4. Our Own Sinfulness
This response surprised me, but I think it’s very true. We know our own sinfulness and we don’t want to by hypocrites, so we keep silent. I believe this is a good and noble desire, but when we take this too far we’ll find ourselves never talking about Christ.
Let us remember Jesus taught his disciple to remove the plank from their own eye first, but then they are to remove the speck from their brother’s eye (Matthew 7:3-5). As we continue to grow in Christ, let us invite others for the journey towards Christlikeness. If you are humble enough to recognize your ongoing need for a savior then you’re probably the perfect person to share the good news with someone who doesn’t yet believe.
5. Confusion About Evangelism and Outreach
A final theme that seems to emerge both in this conversation and in many others I’ve had in recent years is a lingering confusion between “evangelism” and “outreach.” Since “evangelism” has a bad reputation among this generation, many have switched over to talking exclusively about “outreach” as if they’re the same thing – but they aren’t.
Evangelism is telling someone else the good news of Jesus Christ and inviting them to confess their sin, to confess Christ as Lord, and to repent of their sin in order to follow Jesus. Outreach is caring for others in a way that reflects and demonstrates the love of God towards people. Outreach is good and absolutely essential for the church to do, but it cannot convert anyone and make them a Christian… only the gospel can do that, and the gospel requires words.
My fear today is that so many have had bad experiences with evangelism tracts and programs that make evangelism like a math formula (“ask these two questions,” “share these four spiritual laws,” etc.) that they have rejected evangelism completely in favor of “loving people.” In our efforts to show an unbelieving world the love of God, let us live unashamedly for him, and that will absolutely involve our words.

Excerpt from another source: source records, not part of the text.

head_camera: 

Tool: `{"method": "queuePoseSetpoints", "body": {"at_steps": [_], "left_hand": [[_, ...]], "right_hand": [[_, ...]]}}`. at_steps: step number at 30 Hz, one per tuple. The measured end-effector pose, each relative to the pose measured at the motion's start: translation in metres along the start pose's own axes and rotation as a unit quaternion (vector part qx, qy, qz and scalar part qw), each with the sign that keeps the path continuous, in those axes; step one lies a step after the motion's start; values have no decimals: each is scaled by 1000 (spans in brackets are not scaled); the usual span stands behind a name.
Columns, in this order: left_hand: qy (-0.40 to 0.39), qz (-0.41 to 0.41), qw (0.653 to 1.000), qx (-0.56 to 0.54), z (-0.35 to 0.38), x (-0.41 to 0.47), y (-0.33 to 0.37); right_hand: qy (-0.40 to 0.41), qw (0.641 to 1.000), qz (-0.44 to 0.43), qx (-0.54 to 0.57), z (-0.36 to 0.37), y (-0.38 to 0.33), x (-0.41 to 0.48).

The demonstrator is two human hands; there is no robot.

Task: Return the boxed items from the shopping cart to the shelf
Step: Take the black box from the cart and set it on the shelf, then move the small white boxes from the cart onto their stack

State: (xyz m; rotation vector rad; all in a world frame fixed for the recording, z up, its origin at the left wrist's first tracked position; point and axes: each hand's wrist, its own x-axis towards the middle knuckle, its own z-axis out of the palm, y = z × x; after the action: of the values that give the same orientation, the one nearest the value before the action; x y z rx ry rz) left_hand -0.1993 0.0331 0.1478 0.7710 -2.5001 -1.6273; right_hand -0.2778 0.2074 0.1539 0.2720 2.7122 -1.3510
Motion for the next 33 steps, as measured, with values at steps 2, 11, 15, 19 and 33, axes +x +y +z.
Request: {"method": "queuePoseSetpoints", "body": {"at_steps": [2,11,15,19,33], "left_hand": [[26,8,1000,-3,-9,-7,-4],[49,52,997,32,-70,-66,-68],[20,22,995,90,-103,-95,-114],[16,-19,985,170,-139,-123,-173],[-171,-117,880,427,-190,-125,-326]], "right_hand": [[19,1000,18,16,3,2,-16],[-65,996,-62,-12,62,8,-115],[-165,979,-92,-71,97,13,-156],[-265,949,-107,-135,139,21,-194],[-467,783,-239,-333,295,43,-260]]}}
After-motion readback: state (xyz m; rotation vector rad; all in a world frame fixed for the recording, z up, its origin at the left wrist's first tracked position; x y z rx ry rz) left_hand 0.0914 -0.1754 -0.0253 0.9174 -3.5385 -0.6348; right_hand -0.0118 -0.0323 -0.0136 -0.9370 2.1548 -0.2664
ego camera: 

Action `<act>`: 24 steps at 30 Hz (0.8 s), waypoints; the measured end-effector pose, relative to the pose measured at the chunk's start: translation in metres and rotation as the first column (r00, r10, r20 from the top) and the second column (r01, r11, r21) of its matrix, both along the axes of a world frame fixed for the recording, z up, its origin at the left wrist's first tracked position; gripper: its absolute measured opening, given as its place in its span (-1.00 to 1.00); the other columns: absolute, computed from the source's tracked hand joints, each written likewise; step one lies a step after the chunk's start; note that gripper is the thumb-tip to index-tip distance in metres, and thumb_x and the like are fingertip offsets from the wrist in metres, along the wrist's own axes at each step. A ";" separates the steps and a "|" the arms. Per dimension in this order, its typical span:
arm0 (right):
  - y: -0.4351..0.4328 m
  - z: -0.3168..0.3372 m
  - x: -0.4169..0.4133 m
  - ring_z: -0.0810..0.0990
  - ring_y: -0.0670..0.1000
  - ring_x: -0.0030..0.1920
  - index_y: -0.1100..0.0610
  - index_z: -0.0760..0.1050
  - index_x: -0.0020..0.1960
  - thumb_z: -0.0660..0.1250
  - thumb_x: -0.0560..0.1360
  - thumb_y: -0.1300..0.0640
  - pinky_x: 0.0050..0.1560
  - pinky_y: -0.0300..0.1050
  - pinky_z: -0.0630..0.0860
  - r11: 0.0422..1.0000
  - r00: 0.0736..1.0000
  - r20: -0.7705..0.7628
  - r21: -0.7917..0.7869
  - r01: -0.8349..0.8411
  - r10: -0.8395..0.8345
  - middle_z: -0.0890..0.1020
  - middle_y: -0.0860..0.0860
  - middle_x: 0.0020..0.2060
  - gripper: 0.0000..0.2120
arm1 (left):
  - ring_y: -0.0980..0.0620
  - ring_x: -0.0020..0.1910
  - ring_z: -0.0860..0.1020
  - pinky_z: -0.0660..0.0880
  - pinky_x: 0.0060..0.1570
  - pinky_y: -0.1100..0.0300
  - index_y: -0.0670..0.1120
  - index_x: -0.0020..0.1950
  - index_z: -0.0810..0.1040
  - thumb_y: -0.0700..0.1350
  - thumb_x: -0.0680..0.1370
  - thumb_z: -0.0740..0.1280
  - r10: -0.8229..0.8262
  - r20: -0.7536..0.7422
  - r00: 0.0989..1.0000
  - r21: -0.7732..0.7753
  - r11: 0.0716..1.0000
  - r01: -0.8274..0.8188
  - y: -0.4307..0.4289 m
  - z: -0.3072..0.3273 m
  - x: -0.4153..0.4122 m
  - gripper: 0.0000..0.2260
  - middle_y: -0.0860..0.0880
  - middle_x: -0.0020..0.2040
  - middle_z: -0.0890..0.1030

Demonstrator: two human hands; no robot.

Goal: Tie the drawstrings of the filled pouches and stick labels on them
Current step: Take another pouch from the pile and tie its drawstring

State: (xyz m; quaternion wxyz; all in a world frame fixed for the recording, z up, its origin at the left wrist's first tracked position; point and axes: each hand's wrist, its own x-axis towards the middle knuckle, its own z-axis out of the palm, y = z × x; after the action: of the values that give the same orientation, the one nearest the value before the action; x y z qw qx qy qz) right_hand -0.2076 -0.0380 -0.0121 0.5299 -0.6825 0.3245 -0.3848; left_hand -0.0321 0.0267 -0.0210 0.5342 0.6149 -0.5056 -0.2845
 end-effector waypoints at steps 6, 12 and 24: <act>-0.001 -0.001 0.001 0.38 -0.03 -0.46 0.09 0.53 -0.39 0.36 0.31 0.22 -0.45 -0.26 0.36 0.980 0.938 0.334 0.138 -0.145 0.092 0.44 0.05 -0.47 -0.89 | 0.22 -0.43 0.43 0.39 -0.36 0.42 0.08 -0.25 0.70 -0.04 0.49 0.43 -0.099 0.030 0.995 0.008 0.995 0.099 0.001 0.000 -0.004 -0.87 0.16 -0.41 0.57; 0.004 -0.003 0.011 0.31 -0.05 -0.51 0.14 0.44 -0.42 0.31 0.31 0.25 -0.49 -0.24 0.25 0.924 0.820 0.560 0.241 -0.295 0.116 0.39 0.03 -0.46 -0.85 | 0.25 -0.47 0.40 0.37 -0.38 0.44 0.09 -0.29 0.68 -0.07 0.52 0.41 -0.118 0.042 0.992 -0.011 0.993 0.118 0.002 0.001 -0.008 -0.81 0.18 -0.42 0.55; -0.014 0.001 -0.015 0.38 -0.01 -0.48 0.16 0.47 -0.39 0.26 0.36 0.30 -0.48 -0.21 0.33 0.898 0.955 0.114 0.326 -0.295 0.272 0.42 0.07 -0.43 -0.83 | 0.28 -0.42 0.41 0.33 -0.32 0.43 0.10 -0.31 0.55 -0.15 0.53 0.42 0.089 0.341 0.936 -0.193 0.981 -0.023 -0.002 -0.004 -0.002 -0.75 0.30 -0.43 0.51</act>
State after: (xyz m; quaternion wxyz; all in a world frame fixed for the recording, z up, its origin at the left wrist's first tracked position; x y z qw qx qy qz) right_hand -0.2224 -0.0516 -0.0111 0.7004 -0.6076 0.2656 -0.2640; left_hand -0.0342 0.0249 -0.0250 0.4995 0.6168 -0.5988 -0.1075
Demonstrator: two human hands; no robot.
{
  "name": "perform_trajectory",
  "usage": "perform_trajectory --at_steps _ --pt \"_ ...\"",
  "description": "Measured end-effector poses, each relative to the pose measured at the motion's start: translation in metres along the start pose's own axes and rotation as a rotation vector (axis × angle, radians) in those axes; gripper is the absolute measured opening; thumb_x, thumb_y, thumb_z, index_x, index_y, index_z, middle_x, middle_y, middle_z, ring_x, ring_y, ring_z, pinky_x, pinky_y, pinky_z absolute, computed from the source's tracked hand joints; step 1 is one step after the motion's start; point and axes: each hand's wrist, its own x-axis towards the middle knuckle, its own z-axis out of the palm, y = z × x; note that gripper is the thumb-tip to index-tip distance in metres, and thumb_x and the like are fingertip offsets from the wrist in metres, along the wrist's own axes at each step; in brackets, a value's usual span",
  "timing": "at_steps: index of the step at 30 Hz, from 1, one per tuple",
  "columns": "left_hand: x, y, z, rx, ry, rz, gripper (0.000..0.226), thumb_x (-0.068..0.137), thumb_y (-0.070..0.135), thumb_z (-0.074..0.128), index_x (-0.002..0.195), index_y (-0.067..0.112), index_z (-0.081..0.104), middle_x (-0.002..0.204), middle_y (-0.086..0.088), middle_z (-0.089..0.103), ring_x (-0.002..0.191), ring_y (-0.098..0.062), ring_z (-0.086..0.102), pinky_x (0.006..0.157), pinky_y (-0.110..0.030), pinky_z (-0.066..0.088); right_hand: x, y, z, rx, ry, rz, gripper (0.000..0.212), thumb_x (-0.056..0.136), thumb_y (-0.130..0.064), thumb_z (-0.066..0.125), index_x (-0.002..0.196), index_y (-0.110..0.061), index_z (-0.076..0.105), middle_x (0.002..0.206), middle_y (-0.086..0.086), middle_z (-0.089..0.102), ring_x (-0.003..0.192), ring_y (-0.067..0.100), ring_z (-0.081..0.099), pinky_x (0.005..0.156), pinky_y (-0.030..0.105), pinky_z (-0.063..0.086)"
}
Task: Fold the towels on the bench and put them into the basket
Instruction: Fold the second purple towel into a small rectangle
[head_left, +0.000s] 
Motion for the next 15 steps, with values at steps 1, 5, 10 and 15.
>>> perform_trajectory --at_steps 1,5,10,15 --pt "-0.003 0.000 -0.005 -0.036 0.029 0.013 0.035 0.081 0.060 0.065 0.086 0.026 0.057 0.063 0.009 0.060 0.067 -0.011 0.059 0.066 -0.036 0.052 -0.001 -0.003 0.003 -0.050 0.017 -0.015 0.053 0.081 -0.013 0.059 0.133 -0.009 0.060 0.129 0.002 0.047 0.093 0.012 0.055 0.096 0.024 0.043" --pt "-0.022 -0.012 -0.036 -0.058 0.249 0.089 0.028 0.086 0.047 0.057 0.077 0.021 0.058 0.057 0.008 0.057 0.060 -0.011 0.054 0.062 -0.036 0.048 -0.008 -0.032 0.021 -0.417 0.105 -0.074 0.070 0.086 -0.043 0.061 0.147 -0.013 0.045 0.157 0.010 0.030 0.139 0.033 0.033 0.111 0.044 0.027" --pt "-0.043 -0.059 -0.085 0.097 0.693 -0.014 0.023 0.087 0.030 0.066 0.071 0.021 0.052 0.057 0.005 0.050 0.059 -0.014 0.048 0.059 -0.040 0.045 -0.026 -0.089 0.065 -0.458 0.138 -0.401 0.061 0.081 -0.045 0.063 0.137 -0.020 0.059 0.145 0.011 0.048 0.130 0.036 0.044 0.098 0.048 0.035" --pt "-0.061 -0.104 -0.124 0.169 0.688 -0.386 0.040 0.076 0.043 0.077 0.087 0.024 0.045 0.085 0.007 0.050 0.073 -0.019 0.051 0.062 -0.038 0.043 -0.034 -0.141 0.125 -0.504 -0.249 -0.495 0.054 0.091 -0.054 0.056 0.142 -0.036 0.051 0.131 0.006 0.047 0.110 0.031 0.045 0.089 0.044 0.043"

Ask a nonChristian what they think it means to be a Christian, and 99% of the time you will get a list of “do’s and don’ts.” Christianity is a message to announce (“God saves sinners”); not merely a lifestyle to model. So by all means engage in outreach to show the world hope and life; but make sure you evangelize and proclaim the gospel, because it is the only message of salvation for all people.
“For I am not ashamed of the gospel, because it is the power of God for salvation to everyone who believes, first to the Jew, and also to the Greek.”